In-place version upgrades for applications on Amazon Managed Service for Apache Flink now supported

For existing users of Amazon Managed Service for Apache Flink who are excited about the recent announcement of support for Apache Flink runtime version 1.18, you can now statefully migrate your existing applications that use older versions of Apache Flink to a more recent version, including Apache Flink version 1.18. With in-place version upgrades, upgrading your application runtime version can be achieved simply, statefully, and without incurring data loss or adding additional orchestration to your workload.

Apache Flink is an open source distributed processing engine, offering powerful programming interfaces for both stream and batch processing, with first-class support for stateful processing and event time semantics. Apache Flink supports multiple programming languages, Java, Python, Scala, SQL, and multiple APIs with different level of abstraction, which can be used interchangeably in the same application.

Managed Service for Apache Flink is a fully managed, serverless experience in running Apache Flink applications, and now supports Apache Flink 1.18.1, the latest released version of Apache Flink at the time of writing.

In this post, we explore in-place version upgrades, a new feature offered by Managed Service for Apache Flink. We provide guidance on getting started and offer detailed insights into the feature. Later, we deep dive into how the feature works and some sample use cases.

This post is complemented by an accompanying video on in-place version upgrades, and code samples to follow along.

Use the latest features within Apache Flink without losing state

With each new release of Apache Flink, we observe continuous improvements across all aspects of the stateful processing engine, from connector support to API enhancements, language support, checkpoint and fault tolerance mechanisms, data format compatibility, state storage optimization, and various other enhancements. To learn more about the features supported in each Apache Flink version, you can consult the Apache Flink blog, which discusses at length each of the Flink Improvement Proposals (FLIPs) incorporated into each of the versioned releases. For the most recent version of Apache Flink supported on Managed Service for Apache Flink, we have curated some notable additions to the framework you can now use.

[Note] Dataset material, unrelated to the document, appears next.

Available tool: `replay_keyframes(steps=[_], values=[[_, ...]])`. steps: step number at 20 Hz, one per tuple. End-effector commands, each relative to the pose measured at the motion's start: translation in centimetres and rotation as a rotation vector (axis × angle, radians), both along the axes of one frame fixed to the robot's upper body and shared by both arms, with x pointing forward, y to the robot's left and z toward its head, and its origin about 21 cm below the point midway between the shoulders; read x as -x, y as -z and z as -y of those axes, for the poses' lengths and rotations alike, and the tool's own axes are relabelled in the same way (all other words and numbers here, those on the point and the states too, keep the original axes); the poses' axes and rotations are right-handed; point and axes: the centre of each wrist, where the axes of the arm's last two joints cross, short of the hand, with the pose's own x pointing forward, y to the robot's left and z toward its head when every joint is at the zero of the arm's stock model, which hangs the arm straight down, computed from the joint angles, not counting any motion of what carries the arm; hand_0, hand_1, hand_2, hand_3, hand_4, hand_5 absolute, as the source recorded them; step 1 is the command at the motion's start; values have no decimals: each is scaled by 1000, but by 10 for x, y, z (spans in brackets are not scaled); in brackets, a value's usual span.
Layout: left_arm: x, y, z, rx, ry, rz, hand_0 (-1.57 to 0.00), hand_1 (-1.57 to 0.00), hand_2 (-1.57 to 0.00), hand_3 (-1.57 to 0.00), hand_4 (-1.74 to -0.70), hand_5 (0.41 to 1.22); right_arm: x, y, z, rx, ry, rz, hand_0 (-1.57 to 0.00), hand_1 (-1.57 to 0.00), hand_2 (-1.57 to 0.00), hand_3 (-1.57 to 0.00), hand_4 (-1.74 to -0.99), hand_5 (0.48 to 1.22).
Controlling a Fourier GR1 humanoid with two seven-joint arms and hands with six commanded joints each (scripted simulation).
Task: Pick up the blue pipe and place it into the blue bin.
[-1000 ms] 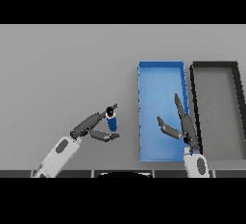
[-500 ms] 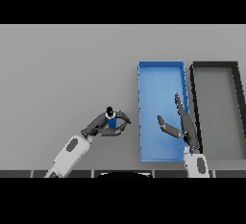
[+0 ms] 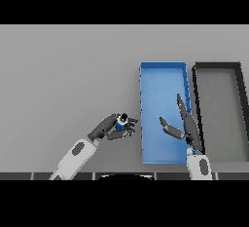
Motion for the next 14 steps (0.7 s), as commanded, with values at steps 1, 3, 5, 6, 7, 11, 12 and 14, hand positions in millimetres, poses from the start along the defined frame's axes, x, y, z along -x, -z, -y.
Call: replay_keyframes(steps=[1, 3, 5, 6, 7, 11, 12, 14], values=[[-2, -7, 0, 31, -5, 26, -1479, -1494, -1499, -1423, -1710, 1190, 0, 1, 1, -1, 1, -4, 1, 1, 1, 1, -1187, 603], [-3, -16, 4, 61, 7, 48, -1512, -1522, -1525, -1446, -1721, 1201, 3, 1, 1, 8, 4, 7, 1, 1, 1, 1, -1183, 606], [-2, -30, 11, 86, 27, 77, -1533, -1540, -1542, -1461, -1728, 1208, 3, 2, 4, 14, 3, 10, 1, 1, 1, 1, -1172, 603], [-4, -38, 12, 92, 36, 89, -1541, -1546, -1547, -1469, -1731, 1211, 8, 2, 5, 14, -1, 25, 1, 1, 1, 1, -1164, 602], [-2, -44, 13, 89, 51, 98, -1547, -1551, -1552, -1476, -1733, 1213, 6, -1, 8, 12, 8, 28, 1, 1, 1, 1, -1157, 600], [6, -58, 15, 65, 66, 97, -1561, -1563, -1563, -1493, -1738, 1218, 2, -1, 9, 15, 9, 37, 1, 1, 1, 1, -1136, 604], [6, -59, 19, 46, 68, 86, -1563, -1564, -1565, -1495, -1738, 1218, 3, 0, 8, 22, 12, 40, 1, 1, 1, 1, -1133, 606], [6, -57, 19, 23, 64, 82, -1566, -1567, -1567, -1496, -1739, 1219, 5, 1, 8, 29, 15, 34, 1, 1, 1, 1, -1127, 605]])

With the release of in-place version upgrades, you can now upgrade to any version of Apache Flink within the same application, retaining state in between upgrades. This feature is also useful for applications that don’t require retaining state, because it makes the runtime upgrade process seamless. You don’t need to create a new application in order to upgrade in-place. In addition, logs, metrics, application tags, application configurations, VPCs, and other settings are retained between version upgrades. Any existing automation or continuous integration and continuous delivery (CI/CD) pipelines built around your existing applications don’t require changes post-upgrade.

In the following sections, we share best practices and considerations while upgrading your applications.

Make sure your application code runs successfully in the latest version

Before upgrading to a newer runtime version of Apache Flink on Managed Service for Apache Flink, you need to update your application code, version dependencies, and client configurations to match the target runtime version due to potential inconsistencies between application versions for certain Apache Flink APIs or connectors. Additionally, there may have been changes within the existing Apache Flink interface between versions that will require updating. Refer to Upgrading Applications and Flink Versions for more information about how to avoid any unexpected inconsistencies.

The next recommended step is to test your application locally with the newly upgraded Apache Flink runtime. Make sure the correct version is specified in your build file for each of your dependencies. This includes the Apache Flink runtime and API and recommended connectors for the new Apache Flink runtime. Running your application with realistic data and throughput profiles can prevent issues with code compatibility and API changes prior to deploying onto Managed Service for Apache Flink.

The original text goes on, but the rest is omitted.